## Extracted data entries
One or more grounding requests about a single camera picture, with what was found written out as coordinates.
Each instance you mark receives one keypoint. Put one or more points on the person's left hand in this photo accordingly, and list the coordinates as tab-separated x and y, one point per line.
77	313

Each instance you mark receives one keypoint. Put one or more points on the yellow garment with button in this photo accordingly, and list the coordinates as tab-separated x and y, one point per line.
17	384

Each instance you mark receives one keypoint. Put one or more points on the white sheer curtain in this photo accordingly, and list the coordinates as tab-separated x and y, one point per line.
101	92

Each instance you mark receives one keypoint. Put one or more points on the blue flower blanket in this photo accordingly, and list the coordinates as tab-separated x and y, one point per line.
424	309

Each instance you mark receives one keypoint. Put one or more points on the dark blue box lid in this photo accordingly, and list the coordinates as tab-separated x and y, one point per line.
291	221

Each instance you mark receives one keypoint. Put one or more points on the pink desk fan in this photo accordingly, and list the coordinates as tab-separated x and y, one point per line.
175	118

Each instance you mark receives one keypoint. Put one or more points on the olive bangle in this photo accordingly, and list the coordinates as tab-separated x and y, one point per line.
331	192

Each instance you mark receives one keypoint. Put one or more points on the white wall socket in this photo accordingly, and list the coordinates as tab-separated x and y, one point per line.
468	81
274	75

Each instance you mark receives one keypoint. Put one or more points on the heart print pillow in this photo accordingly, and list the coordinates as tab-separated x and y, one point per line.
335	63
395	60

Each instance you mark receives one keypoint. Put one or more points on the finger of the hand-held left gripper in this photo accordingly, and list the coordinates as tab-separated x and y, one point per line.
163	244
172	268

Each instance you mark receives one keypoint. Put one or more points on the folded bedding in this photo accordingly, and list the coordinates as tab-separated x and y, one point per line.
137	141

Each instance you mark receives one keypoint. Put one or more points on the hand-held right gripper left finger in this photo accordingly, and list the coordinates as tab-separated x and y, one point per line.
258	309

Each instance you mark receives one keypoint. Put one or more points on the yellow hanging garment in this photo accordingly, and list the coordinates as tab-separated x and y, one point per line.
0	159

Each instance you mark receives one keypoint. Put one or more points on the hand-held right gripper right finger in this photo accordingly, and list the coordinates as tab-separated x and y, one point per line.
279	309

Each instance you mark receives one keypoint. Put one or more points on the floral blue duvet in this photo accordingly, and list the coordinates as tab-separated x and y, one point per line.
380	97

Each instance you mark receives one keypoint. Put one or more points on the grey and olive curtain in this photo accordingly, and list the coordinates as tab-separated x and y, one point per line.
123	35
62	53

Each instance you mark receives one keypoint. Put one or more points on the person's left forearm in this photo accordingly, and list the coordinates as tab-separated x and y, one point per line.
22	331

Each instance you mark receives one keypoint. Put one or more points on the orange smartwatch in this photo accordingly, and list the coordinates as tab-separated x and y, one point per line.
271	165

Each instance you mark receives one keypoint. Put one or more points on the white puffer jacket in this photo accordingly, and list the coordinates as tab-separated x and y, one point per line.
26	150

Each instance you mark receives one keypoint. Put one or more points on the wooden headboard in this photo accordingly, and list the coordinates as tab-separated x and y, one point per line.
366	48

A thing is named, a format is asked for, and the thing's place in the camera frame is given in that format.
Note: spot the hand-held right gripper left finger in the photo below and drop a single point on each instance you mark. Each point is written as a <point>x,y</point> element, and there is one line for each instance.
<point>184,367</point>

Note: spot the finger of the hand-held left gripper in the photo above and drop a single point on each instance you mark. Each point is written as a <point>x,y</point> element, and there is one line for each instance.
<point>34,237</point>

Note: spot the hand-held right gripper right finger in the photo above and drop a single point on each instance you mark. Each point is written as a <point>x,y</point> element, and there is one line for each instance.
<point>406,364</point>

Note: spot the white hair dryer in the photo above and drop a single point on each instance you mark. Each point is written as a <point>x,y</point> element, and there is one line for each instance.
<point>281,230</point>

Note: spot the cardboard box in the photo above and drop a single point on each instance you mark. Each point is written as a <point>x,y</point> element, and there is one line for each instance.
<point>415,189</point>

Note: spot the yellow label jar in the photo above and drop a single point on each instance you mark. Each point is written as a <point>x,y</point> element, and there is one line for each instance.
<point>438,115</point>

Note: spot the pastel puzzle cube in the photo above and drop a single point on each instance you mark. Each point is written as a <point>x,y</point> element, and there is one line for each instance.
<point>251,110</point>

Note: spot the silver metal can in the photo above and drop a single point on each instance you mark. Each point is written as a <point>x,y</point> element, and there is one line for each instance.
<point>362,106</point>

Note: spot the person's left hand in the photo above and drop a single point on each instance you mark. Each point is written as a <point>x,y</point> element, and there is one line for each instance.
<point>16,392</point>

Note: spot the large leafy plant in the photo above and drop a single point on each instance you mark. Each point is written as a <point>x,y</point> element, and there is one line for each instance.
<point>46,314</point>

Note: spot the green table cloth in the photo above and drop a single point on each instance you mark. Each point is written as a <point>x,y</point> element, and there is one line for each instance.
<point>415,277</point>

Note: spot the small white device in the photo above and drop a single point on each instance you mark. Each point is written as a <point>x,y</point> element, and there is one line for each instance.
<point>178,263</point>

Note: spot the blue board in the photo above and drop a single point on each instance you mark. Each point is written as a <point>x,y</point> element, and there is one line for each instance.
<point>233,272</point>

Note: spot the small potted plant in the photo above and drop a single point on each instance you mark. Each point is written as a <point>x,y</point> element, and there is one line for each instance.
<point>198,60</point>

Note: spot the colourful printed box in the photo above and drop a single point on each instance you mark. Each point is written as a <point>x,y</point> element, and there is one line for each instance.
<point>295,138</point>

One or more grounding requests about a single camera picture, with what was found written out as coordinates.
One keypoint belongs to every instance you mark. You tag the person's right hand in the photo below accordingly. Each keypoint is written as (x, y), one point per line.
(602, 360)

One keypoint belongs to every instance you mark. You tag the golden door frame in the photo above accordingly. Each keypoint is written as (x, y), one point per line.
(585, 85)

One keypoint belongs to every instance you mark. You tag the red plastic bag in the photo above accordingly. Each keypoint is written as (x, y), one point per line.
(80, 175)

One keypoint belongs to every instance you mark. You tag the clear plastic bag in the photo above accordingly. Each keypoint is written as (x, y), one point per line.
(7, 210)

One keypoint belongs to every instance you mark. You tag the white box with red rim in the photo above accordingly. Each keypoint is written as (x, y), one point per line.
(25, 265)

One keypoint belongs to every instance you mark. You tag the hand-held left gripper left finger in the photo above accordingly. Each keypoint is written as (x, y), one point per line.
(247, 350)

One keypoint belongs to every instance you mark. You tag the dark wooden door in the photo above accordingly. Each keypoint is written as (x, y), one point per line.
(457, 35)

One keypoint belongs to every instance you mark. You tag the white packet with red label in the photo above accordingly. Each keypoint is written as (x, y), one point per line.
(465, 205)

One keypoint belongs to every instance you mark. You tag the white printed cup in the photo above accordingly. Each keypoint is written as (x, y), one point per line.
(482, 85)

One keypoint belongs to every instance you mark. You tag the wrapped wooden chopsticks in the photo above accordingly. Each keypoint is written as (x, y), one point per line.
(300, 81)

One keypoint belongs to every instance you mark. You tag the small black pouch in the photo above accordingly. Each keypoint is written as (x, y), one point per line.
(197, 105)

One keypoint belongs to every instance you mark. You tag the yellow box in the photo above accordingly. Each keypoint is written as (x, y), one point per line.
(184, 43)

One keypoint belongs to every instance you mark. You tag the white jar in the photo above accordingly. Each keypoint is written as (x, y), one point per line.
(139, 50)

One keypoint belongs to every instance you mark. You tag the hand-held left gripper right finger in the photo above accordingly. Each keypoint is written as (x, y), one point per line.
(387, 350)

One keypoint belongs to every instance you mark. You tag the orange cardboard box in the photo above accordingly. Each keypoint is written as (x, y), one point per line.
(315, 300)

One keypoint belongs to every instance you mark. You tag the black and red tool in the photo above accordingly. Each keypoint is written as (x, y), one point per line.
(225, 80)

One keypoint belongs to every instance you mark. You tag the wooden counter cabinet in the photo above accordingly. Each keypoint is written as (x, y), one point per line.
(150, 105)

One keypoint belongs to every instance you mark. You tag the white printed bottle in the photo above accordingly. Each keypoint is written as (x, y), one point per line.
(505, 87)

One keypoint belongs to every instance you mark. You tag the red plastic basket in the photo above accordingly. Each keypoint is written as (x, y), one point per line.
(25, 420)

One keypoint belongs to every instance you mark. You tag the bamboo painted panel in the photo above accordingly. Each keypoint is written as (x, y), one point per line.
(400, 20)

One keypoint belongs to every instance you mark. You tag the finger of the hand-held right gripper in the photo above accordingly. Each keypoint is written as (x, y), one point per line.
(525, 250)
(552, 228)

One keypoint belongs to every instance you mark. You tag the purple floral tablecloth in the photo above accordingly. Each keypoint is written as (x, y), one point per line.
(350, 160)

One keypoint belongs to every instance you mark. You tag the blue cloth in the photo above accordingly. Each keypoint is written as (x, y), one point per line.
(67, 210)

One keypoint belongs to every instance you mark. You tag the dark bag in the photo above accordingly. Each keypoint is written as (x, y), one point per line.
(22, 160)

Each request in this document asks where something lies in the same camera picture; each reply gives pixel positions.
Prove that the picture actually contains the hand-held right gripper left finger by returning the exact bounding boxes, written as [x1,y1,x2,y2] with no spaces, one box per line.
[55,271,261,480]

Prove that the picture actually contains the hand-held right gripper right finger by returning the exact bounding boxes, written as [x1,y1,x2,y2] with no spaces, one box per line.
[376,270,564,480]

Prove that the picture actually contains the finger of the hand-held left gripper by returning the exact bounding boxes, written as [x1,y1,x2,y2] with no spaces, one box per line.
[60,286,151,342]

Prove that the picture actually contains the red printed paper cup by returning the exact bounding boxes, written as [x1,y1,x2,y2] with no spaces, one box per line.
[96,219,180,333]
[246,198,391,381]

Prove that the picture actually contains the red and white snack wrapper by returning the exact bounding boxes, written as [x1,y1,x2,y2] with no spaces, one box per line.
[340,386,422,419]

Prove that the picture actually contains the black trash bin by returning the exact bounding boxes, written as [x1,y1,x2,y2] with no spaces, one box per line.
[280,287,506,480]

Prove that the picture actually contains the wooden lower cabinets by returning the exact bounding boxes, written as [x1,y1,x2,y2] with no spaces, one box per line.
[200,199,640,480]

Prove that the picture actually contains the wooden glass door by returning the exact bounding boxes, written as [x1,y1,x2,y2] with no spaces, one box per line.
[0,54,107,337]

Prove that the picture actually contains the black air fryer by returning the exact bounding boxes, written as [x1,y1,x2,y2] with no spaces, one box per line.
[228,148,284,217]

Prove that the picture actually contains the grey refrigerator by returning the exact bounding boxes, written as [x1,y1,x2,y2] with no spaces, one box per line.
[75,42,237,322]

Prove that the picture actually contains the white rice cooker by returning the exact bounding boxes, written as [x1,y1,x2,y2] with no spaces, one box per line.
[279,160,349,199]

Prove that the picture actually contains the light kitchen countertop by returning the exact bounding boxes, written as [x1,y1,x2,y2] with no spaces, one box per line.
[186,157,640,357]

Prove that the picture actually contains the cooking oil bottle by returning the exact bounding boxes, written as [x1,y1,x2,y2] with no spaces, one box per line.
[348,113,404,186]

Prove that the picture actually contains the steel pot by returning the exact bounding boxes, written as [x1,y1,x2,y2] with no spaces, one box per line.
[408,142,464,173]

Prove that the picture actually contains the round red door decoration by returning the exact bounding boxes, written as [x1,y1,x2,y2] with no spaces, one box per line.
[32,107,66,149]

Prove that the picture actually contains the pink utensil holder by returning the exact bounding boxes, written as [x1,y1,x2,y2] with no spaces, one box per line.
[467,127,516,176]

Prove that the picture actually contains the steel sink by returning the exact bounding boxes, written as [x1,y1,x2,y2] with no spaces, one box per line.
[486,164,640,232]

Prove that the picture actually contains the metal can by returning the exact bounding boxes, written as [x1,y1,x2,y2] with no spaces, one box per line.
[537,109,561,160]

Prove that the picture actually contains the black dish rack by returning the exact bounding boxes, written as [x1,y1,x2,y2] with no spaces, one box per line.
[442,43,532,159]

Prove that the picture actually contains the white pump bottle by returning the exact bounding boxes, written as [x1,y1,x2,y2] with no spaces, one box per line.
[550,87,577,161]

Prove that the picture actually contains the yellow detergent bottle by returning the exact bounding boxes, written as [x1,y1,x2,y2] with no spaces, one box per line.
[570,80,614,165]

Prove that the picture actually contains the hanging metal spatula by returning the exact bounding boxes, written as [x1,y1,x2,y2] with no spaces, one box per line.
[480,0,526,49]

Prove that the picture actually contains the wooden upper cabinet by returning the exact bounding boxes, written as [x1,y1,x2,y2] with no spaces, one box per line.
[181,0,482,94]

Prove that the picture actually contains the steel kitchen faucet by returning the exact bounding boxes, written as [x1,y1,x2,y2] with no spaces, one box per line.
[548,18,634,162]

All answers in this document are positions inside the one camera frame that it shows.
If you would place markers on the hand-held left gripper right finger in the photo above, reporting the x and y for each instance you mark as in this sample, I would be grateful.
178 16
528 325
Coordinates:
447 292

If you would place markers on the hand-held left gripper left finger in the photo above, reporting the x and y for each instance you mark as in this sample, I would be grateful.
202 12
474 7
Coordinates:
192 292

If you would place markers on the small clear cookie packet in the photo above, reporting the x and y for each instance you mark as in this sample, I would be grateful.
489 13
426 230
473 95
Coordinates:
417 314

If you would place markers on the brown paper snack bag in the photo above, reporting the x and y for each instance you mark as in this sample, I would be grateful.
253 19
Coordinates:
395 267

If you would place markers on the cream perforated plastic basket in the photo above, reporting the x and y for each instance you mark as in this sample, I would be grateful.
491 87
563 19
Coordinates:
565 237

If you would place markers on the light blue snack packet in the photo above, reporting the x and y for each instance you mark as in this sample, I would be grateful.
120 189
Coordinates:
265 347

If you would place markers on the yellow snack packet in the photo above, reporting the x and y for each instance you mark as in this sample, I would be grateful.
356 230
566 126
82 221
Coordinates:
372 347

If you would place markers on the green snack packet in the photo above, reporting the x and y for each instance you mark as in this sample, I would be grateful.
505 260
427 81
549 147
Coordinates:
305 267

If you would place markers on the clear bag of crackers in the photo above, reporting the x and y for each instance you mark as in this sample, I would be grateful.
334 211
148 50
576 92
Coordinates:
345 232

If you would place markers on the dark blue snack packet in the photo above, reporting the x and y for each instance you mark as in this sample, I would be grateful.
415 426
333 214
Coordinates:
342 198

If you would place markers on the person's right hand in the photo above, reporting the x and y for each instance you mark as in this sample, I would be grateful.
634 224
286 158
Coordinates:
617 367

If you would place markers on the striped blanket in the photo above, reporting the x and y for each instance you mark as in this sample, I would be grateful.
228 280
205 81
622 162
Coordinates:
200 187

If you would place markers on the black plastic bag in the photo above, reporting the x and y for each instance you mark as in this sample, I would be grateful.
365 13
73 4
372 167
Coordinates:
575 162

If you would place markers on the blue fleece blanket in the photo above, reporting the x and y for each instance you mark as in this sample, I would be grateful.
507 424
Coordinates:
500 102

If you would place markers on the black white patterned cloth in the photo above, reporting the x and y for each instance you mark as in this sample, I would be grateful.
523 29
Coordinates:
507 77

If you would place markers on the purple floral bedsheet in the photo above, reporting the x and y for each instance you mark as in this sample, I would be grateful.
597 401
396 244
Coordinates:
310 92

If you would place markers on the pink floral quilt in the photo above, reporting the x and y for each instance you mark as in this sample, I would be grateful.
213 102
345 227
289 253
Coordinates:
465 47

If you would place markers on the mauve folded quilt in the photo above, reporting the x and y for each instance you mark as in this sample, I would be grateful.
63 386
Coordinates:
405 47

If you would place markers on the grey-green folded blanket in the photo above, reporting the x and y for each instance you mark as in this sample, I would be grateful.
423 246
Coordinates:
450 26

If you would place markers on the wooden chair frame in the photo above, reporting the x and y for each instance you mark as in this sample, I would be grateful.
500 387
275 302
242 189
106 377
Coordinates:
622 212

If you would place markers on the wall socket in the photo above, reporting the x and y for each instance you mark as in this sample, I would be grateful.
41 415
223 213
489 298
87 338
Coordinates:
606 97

## Problem statement
Only the lines above starting at the one containing "Note: spot the small potted" and ending at the one containing "<point>295,138</point>", both included, are to be returned, exactly as they read.

## Task output
Note: spot the small potted plant in the photo above and drop a single point on each instance you mark. Each point is written as a <point>x,y</point> element, and there is one line for each instance.
<point>198,60</point>

Note: spot the colourful printed box in the photo above and drop a single point on each instance you mark. Each point is written as a <point>x,y</point> element, and there is one line for each instance.
<point>295,138</point>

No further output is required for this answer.